The Federal Fiscal Court (Bundesfinanzhof – BFH) on 14 April 2015 issued a decision (case no. I R 44/14, available here) that is of immense relevance for all creditors and debtors that face the need of a subordination agreement (Rangrücktrittvereinbarung) under German law.

The Federal Fiscal Court dealt with the question under which conditions a subordination agreement can be validly agreed. The backdrop of this decision is the tension between German insolvency law and German tax law. This tension is created because a subordination agreement that is concluded in order to prevent an insolvency filing may, under certain circumstances and wordings, lead to a taxable income for the debtor that will obviously cause a payment obligation vis à vis the German tax authorities. It is an internationally accepted procedure that a loan – whether granted from a shareholder or a third party – can be subordinated in order to avoid over indebtedness. In a significant number of cases this will also cover a standstill of interest to be paid. Under German tax law there is a risk that a “wrongly worded” subordination agreement might lead to a determination by the fiscal authorities that the debt that is subject to the subordination agreement is to be treated as forgiven or waived. This would lead to taxable income due to § 5a (2a) EStG (Einkommensteuergesetz – German Income Tax Code).

Underlying facts

In the case at hand the management of a German limited liability company (GmbH) received two loans from the parent company in an amount of €7 million and USD 2,600,000. In order to avoid over-indebtedness (which would trigger a statutory obligation to file for insolvency under German law) the parties agreed in two separate agreements to a subordination of these debts. The wording of these sub ordinations agreement said that the parent company has the sole shareholder would subordinate its claim on principal and interest vis-a-vis all other creditors, including those creditors mentioned in § 39 (1) and (2) InsO (Insolvenzordnung, German Insolvency Code), that any repayment of principal or payment of interest can only be demanded from future profit or surplus in case of a liquidation. Further it was stated that in case of an insolvency the parent company would subordinate to the rank he according to § 19 sentence 2 InsO.

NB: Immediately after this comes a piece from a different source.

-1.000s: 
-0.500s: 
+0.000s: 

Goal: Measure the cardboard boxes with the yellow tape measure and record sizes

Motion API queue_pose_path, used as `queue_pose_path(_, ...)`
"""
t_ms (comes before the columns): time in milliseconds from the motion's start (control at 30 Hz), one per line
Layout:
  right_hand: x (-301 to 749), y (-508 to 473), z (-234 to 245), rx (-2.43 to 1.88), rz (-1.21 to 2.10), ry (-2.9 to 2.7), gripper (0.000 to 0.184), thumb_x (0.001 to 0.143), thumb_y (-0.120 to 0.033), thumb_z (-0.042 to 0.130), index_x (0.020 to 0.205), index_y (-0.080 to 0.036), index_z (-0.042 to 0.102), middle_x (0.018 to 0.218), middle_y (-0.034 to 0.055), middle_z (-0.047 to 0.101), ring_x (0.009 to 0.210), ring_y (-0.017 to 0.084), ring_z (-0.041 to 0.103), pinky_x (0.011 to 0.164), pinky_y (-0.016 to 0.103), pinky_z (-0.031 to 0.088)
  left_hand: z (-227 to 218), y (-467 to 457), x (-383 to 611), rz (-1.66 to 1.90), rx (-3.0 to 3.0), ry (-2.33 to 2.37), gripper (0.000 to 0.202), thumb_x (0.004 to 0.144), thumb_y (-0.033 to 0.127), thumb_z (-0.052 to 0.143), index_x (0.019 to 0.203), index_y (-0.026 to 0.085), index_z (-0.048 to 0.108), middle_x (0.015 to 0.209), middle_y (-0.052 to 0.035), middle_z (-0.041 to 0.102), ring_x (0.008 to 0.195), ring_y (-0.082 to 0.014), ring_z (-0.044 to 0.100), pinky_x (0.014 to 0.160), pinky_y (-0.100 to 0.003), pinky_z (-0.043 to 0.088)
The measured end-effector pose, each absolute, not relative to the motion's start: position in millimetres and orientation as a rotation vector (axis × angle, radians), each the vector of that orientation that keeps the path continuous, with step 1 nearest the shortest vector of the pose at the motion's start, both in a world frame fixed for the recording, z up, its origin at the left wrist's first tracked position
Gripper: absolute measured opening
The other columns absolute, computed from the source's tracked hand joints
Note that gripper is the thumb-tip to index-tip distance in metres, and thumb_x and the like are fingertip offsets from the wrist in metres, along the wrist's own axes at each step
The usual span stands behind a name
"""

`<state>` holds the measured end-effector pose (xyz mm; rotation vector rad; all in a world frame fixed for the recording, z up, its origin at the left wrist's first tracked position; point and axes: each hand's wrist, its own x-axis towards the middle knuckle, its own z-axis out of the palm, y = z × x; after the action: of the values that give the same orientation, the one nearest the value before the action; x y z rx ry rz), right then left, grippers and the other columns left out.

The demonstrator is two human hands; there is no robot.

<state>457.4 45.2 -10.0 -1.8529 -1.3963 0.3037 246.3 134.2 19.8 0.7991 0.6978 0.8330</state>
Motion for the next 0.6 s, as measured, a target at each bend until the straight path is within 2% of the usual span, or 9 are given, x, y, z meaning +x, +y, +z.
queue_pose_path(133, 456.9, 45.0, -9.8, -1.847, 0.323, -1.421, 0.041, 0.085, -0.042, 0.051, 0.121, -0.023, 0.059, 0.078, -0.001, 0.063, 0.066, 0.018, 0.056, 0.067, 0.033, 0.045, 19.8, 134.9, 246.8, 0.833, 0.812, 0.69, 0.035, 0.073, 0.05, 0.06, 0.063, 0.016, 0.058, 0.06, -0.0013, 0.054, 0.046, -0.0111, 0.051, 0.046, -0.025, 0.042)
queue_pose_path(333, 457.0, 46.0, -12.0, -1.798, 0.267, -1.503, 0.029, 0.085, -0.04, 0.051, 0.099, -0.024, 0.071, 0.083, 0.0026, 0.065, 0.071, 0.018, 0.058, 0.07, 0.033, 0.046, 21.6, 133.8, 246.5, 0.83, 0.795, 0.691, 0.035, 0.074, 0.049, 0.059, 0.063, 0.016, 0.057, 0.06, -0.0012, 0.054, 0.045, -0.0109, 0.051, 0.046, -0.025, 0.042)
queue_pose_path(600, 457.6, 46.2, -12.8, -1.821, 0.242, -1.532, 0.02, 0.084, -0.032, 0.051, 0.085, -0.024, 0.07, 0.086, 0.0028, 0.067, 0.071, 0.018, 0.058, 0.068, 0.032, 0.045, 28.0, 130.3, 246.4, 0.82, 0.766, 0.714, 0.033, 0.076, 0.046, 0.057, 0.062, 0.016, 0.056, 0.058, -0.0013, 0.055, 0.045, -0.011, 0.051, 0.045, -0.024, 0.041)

In the balance sheet for the year 2005 the company still accounted the full amount of the liabilities is a be the parent company.

The fiscal authorities were of the opinion that § 5a (2a) EStG would not allow the company to account the full amount of the liabilities towards the parent in the balance sheet and changed the tax assessment accordingly.

Questions raised

The major issue that had to be decided on in this case was, under which conditions and existing claim that is subject to a subordination agreement can still be part of the liabilities in a balance sheet produced for taxation purposes. If a liability can still be part of a balance sheet produced for taxation purposes, the subordination agreement would have no impact on the tax assessment. But if the liability cannot be part of a balance sheet produced for taxation purposes this would automatically lead to a taxable profit of the company with the corresponding negative effect on the liquidity.

Answers by the German Federal Court of Justice in summary

The Federal Fiscal Court ruled out that a liability that is only allowed to be repaid from future profits or from surplus in a liquidation event following a subordination agreement agreed-upon in an event of over-indebtedness, is a banned from the possibility of passivation according to § 5a (2a) EStG.

This ruling is based on recent statutory law which was already at that time in line with the opinion of the German fiscal authorities that any liabilities, that are only to be fulfilled in case of future income or profit can only be recognised in the balance sheet in case such future income or profit has occurred. If there is no income or profit, there is no current economic burden based on the subordinated liabilities and as a consequence there is no recognition of the liabilities in the respective balance sheet possible.

Conclusion

All stakeholders involved in the structuring or restructuring of a company need to be aware that the wording of a subordination agreement is critical with respect to the future cash flow. It has to be avoided in any event that the wording of a subordination agreement leads to taxable income which is a liquidity burden for the company. The wording of such subordination agreement is key and should not be dealt with half-heartedly. It might be that when structuring the future of the company this burden will not lead to an liquidity problem that could cause an insolvency filing. But certainly in restructuring cases there is a high risk that liquidity is an issue that needs to be monitored closely. We strongly recommend to review existing subordination agreements and be careful when entering into future subordination agreements in order to avoid consequences with a negative economic impact that the parties to the agreement did not want to achieve.